Is it possible to write a bad comic with a Lying Cat splash page? No. It probably is not. I should really archive binge this in the gap months to actually get up to speed on the plots and characters, because it’s self-evidently an absolutely brilliant comic. Apparently there’s a nice oversized hardcover of the first eighteen issues coming out. Lovely Christmas present, that.
The stuff this book is doing with war comics is absolutely fascinating. Body horror bleeds into depictions of the basic cruelty of war, which bleeds in turn into discussions of racism. It’s not a book you feel happy about, but it’s one of the best and most important comics being published right now, and I’ll keep banging the drum for it.
October 30, 2014 @ 12:47 am
I just finished your Wonder Woman book, and your Wonder Woman review brings up an issue with it: since the foundation of the Justice League, her most prominent role in popular culture has usually been as a member of the JLA and Super Friends. Certainly JLA has always outsold Wonder Woman. But these texts are almost absent from your otherwise excellent look at the character, despite them being almost certainly the defining texts for the majority of readers. Why did you choose to not put a focus on them?
October 30, 2014 @ 6:55 am
Relatedly — Dwight Garner's NYT's review of Jill Lapore's Wonder Woman book: http://www.nytimes.com/2014/10/24/books/the-secret-history-of-wonder-woman-by-jill-lepore.html?ref=books&_r=0
October 30, 2014 @ 12:53 pm
brownstudy: Here's another review of Jill Lepore's book http://www.nybooks.com/articles/archives/2014/nov/20/wonder-woman-weird-true-story/
Philip: I'm happy that you again mention "Uber" because I've been thinking a lot about the series. Recently, I read all of its issues within a couple of days so at least as a page-turner it is a success. Mr. Gillen seems to have his heart in the right place and his afterwords are always compelling, especially when he's writing about his own doubts in regards to the project. I never thought that he and his collaborators are engaging in nefarious propaganda but still the book's lovingly depicted "body horrors", not to forget Avatar Press' marketing (the variant covers), leave me puzzled whether the enterprise is not very misguided, frivolous, and exploitive. Do those dismemberments and flying intestines really have any "enlightening" value or are they not genre accoutrements which lead to emotional blunting and not sensitization?
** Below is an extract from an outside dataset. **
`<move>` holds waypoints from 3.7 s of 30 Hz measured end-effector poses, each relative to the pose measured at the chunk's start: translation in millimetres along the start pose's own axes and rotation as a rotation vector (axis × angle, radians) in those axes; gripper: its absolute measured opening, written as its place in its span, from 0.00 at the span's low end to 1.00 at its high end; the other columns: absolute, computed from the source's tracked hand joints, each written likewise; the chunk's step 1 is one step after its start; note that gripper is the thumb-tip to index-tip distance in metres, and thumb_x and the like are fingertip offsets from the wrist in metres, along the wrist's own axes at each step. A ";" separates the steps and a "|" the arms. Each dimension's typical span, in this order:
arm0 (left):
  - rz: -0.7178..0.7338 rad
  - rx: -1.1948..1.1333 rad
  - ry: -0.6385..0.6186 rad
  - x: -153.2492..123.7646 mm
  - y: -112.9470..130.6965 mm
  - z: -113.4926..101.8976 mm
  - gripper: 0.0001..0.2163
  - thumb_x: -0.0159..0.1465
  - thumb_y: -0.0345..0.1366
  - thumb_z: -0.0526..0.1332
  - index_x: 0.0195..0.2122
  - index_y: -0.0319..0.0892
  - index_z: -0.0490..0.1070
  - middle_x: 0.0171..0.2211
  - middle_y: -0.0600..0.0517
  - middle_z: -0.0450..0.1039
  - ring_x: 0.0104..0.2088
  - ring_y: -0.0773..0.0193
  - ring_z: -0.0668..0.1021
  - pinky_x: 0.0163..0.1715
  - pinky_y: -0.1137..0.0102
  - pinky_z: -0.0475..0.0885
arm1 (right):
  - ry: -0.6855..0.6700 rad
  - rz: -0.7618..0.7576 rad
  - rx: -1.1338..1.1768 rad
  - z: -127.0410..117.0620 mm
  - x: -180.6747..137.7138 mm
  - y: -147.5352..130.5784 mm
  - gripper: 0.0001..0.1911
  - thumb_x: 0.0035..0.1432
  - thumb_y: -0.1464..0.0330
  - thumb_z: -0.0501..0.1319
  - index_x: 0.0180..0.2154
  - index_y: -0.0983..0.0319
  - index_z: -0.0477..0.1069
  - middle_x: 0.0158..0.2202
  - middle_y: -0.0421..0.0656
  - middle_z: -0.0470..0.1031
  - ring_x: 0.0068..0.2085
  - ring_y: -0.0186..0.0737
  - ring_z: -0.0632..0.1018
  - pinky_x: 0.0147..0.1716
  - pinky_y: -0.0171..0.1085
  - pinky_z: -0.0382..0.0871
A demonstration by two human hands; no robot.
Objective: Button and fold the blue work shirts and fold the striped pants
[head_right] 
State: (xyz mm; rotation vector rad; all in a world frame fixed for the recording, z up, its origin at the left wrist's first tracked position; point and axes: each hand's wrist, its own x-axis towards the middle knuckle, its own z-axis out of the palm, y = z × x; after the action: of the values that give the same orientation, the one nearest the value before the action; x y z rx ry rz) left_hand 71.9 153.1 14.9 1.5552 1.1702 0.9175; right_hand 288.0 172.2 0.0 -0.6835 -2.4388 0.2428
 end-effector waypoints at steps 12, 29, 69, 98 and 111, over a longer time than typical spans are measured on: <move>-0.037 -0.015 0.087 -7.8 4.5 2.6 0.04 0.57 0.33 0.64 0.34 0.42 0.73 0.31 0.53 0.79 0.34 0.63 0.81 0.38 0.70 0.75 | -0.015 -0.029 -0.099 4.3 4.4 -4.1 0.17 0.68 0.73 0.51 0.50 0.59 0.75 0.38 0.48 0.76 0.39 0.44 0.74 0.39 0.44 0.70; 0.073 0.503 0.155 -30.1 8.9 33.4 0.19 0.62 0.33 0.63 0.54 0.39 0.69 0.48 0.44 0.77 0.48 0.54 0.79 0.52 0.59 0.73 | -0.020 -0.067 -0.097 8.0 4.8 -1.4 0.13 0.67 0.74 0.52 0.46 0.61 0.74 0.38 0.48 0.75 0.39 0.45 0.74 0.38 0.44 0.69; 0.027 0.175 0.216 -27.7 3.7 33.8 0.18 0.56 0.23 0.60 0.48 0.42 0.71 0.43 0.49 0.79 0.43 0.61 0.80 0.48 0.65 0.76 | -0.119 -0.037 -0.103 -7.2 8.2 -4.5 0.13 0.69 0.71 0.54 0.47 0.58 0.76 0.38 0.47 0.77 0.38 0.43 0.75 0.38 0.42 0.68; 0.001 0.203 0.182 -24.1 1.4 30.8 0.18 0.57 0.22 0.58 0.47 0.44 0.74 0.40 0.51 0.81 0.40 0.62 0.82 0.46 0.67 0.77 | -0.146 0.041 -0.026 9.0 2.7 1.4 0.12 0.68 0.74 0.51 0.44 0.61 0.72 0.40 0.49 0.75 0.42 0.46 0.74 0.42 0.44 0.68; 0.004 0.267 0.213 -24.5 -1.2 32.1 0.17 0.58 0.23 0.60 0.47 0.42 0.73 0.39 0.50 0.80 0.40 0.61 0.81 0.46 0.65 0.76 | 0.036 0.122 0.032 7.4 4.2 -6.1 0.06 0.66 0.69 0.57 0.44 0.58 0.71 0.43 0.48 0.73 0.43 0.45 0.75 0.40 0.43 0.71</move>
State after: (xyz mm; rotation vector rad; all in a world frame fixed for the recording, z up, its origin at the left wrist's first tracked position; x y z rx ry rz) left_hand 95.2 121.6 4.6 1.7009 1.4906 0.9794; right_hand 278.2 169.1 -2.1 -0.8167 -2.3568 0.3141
It's also funny that "Uber" so far only got coy at one occasion, when two German "battleships" were having sex and shadows had to be strategically employed. Issues 13 and 18 are great because they use more refined narrative strategies — I immediately felt excited and some faith in "Uber's" humanistic potential was restored.
October 31, 2014 @ 3:54 am
Uber is the only Gillen book I just can't get into whatsoever.